(Data extracted from a collection)
----------------------------------------

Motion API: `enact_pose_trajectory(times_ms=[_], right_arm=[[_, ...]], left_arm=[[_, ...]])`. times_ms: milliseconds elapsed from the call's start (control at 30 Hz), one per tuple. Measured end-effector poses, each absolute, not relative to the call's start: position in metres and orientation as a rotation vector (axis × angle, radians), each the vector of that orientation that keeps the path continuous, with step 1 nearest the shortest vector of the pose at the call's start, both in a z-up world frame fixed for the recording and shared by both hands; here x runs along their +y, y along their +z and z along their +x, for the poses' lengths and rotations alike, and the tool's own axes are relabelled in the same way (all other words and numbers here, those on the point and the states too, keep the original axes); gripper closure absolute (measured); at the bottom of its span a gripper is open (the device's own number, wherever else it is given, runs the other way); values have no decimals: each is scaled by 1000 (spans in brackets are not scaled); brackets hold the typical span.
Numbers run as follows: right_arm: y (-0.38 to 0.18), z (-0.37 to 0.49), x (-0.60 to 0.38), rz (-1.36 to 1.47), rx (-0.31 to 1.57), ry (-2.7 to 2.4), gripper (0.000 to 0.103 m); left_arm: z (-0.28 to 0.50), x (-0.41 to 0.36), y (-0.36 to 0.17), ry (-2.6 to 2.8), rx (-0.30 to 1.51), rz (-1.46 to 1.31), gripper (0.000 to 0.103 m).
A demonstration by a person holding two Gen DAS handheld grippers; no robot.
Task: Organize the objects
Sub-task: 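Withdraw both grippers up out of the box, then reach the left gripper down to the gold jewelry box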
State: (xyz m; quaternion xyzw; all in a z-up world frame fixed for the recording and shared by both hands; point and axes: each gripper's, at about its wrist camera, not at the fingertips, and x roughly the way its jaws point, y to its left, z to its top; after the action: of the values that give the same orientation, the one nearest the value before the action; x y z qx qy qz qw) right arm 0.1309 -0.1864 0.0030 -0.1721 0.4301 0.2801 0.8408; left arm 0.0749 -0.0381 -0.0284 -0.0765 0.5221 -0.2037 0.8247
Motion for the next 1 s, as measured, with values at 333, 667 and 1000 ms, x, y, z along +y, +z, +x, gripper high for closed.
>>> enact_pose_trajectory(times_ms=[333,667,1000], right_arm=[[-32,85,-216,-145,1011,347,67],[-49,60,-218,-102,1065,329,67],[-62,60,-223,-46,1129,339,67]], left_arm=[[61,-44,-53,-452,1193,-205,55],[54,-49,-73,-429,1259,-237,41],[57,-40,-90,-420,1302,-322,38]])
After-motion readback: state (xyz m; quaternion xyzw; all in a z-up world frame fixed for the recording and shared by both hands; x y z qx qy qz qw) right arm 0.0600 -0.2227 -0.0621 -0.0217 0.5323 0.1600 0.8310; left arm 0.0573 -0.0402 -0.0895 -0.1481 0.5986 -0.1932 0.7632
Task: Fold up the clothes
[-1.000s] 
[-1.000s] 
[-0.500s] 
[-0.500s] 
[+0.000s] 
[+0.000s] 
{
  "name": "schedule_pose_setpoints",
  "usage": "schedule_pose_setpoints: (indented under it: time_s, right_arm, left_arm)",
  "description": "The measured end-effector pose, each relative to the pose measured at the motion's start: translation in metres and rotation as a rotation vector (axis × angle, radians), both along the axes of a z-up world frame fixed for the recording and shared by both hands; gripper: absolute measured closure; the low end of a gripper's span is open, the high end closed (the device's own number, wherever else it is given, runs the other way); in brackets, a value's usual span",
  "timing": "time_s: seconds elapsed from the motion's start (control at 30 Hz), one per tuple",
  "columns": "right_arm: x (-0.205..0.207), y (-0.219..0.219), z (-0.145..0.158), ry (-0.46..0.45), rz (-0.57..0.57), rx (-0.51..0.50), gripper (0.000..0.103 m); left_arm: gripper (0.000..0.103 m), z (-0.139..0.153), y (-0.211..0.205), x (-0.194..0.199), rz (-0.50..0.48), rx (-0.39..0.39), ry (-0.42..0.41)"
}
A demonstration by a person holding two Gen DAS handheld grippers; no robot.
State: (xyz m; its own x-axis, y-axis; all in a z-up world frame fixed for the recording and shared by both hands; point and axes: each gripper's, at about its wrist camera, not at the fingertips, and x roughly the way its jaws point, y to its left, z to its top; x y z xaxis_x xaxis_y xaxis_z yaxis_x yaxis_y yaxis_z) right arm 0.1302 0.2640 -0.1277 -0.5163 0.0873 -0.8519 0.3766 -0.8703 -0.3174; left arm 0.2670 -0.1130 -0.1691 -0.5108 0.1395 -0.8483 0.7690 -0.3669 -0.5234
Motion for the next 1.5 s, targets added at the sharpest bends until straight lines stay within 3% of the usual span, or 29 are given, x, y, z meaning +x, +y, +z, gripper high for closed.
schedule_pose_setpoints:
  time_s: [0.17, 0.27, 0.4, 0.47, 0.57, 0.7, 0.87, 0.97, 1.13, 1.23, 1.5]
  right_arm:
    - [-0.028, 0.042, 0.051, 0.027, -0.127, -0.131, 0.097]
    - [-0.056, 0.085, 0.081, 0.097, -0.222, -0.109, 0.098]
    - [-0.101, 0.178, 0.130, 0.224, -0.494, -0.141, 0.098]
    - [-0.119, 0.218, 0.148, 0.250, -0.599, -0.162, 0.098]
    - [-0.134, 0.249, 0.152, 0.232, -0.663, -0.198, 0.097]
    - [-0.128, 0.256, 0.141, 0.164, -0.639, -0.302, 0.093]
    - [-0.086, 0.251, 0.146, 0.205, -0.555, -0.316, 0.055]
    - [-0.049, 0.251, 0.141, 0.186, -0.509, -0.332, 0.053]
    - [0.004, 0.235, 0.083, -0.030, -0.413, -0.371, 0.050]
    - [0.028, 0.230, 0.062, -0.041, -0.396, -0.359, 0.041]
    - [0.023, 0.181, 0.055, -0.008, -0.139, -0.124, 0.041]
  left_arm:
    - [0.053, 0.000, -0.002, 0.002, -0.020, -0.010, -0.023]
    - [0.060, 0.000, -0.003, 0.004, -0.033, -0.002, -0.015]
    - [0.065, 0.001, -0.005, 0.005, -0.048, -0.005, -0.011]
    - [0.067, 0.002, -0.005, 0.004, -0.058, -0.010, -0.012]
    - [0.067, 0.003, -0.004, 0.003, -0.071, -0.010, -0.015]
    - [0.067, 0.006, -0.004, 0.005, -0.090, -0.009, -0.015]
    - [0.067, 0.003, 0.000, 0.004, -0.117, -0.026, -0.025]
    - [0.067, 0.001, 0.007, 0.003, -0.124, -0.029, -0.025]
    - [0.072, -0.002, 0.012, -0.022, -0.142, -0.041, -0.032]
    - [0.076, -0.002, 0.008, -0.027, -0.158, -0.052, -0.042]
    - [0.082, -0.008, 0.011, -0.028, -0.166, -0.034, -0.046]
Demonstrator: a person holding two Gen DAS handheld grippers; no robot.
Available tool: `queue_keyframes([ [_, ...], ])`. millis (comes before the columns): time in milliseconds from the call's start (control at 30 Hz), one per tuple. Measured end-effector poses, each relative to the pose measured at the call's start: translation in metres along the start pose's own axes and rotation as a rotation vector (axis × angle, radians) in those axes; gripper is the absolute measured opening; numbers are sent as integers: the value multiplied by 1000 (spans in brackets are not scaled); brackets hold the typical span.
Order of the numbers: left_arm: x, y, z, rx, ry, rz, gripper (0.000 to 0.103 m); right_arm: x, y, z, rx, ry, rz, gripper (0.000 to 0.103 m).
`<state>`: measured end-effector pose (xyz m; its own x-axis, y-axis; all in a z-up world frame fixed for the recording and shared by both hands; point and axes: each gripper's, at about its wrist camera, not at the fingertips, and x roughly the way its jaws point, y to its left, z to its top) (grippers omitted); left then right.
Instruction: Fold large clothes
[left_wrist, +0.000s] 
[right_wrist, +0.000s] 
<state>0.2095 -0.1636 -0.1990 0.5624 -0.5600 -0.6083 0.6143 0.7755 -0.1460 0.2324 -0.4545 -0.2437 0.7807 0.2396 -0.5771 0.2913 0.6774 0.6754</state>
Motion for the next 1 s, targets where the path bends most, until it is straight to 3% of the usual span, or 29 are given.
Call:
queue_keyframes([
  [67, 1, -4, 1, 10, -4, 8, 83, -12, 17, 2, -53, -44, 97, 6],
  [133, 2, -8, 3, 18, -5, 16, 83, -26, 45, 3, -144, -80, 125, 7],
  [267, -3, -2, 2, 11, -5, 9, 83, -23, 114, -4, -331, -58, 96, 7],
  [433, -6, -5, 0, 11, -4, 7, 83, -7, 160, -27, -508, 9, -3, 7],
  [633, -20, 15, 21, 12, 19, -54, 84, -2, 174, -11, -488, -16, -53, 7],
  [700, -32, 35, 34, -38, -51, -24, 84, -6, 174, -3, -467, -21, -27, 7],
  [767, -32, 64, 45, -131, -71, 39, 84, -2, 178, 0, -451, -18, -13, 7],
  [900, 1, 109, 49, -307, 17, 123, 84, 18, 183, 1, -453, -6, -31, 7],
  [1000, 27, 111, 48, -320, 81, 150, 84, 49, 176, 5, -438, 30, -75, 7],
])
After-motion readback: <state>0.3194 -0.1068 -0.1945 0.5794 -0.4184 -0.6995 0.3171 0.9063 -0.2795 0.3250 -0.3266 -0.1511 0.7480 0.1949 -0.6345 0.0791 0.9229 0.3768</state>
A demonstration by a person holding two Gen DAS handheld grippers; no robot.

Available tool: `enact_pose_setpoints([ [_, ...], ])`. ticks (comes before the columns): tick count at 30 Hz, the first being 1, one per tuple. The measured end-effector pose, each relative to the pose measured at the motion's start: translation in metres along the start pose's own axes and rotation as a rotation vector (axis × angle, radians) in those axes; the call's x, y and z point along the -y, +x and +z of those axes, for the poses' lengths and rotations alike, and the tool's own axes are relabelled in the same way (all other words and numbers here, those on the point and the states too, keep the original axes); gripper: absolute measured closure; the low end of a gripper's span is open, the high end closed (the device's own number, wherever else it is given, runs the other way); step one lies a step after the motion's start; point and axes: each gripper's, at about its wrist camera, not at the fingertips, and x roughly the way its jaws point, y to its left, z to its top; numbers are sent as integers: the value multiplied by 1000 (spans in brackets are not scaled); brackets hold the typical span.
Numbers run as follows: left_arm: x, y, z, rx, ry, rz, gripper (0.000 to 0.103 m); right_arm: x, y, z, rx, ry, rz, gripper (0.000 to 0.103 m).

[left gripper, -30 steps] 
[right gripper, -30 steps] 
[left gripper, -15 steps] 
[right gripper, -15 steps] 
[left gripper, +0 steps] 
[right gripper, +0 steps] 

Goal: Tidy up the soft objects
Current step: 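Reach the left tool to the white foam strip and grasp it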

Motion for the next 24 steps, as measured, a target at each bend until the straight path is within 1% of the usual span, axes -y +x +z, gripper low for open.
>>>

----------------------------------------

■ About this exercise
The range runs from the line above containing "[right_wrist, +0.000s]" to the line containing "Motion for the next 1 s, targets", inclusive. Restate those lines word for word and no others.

■ Exercise output
[right_wrist, +0.000s] 
<state>0.2095 -0.1636 -0.1990 0.5624 -0.5600 -0.6083 0.6143 0.7755 -0.1460 0.2324 -0.4545 -0.2437 0.7807 0.2396 -0.5771 0.2913 0.6774 0.6754</state>
Motion for the next 1 s, targets where the path bends most, until it is straight to 3% of the usual span, or 29 are given.

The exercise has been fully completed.